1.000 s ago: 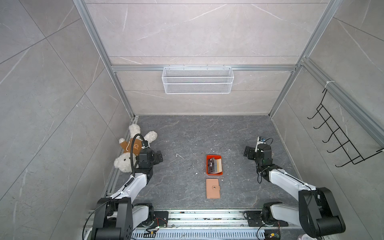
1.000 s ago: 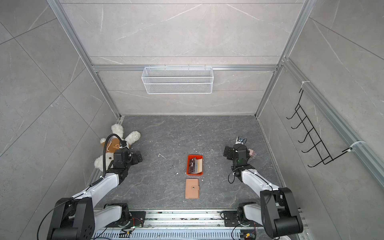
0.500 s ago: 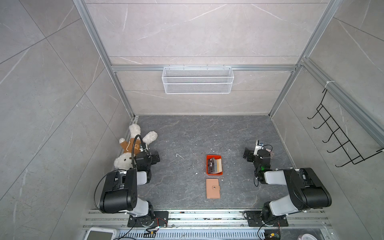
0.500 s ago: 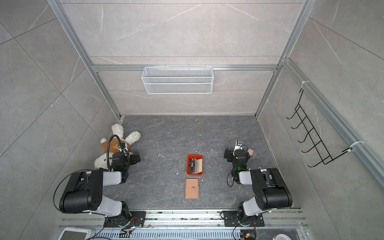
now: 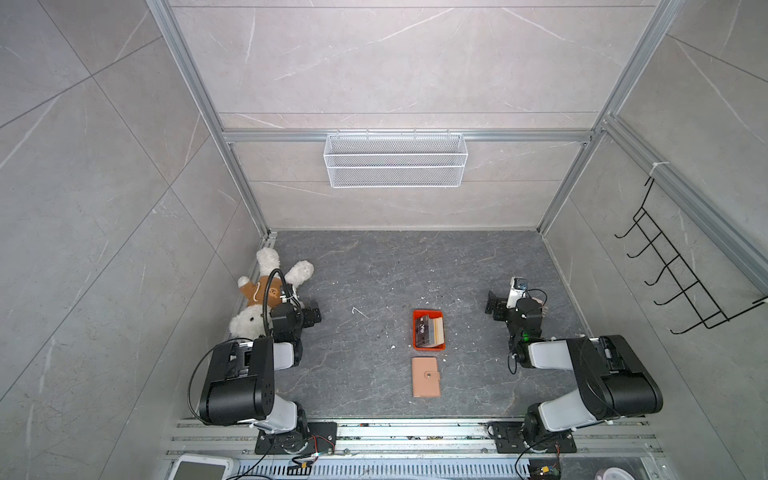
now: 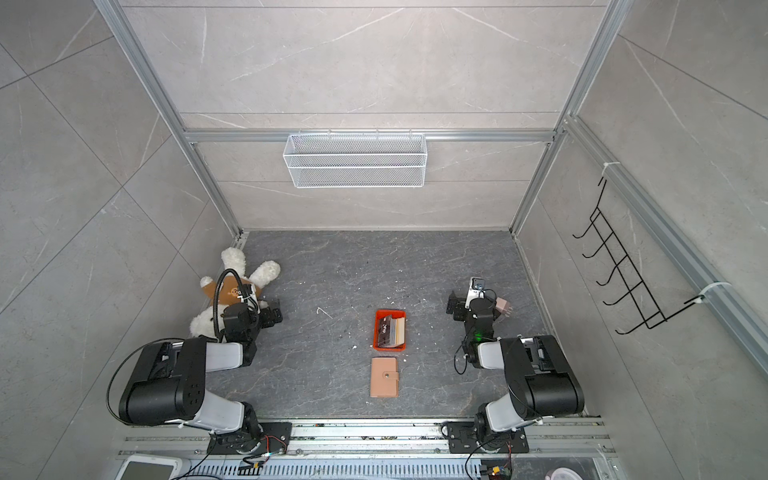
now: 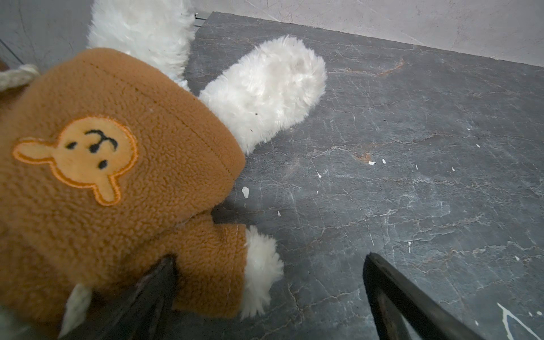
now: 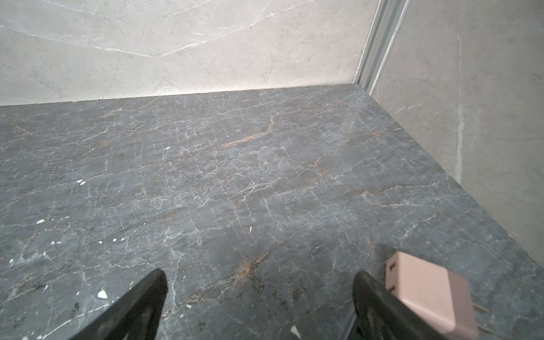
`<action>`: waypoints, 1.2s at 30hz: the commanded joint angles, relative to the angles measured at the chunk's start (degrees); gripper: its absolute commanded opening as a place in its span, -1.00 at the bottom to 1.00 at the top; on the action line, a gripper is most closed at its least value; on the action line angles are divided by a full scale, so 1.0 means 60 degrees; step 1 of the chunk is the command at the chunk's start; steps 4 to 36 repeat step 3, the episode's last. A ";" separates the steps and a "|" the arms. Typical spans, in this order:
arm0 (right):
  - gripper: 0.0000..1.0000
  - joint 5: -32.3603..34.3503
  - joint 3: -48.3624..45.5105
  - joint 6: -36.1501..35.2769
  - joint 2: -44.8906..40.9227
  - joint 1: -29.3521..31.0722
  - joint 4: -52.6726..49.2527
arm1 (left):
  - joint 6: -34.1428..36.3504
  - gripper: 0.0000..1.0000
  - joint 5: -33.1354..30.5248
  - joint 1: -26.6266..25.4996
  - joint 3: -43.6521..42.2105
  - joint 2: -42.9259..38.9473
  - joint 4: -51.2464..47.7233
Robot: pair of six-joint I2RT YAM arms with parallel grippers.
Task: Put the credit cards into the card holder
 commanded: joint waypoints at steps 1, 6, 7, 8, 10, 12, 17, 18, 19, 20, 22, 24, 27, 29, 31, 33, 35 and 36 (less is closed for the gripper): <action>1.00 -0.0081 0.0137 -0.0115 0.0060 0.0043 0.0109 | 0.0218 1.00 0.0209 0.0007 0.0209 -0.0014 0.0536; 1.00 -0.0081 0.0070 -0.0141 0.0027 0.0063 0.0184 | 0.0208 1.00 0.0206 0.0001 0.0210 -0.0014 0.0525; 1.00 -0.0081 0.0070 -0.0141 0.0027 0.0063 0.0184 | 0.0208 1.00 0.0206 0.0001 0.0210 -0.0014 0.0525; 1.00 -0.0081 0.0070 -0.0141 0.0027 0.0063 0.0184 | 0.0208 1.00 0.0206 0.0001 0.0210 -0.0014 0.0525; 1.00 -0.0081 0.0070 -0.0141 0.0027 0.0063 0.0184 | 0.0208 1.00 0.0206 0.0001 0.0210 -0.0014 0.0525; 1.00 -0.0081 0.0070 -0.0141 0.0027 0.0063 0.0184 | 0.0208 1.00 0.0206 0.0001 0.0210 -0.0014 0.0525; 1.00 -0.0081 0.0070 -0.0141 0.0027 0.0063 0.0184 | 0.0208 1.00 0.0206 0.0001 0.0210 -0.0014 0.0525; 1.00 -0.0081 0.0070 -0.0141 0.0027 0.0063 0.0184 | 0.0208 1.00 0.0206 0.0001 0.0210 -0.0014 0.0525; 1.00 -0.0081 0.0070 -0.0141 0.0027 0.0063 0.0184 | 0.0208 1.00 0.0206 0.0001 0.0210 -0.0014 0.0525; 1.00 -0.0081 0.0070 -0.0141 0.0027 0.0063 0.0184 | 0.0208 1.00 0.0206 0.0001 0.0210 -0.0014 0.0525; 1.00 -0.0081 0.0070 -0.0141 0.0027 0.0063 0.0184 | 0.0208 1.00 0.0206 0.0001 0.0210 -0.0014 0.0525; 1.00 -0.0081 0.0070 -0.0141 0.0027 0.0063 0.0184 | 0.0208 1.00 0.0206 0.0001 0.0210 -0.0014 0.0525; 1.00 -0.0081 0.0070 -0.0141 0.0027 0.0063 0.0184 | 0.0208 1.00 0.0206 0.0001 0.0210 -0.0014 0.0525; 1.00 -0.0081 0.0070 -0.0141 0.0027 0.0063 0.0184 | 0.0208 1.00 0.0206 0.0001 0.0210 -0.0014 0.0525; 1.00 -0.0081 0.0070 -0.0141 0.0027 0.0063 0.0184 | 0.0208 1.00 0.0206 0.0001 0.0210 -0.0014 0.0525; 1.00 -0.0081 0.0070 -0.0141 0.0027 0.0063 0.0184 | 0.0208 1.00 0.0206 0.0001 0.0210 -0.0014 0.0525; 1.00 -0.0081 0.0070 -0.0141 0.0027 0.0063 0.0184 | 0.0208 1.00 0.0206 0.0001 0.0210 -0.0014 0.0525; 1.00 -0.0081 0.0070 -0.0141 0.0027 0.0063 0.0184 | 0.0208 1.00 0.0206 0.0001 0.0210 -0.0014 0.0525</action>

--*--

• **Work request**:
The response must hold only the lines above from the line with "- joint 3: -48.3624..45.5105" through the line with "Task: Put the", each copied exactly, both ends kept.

• **Problem solution**:
  - joint 3: -48.3624..45.5105
  - joint 6: -36.1501..35.2769
  - joint 2: -44.8906..40.9227
  - joint 1: -29.3521..31.0722
  - joint 4: -52.6726..49.2527
arm1 (left):
  - joint 6: -34.1428..36.3504
  - gripper: 0.0000..1.0000
  - joint 5: -33.1354..30.5248
  - joint 1: -26.6266..25.4996
  - joint 3: -43.6521..42.2105
  - joint 2: -42.9259..38.9473
  - joint 4: -51.2464..47.7233
Robot: pair of six-joint I2RT YAM arms with parallel grippers.
Task: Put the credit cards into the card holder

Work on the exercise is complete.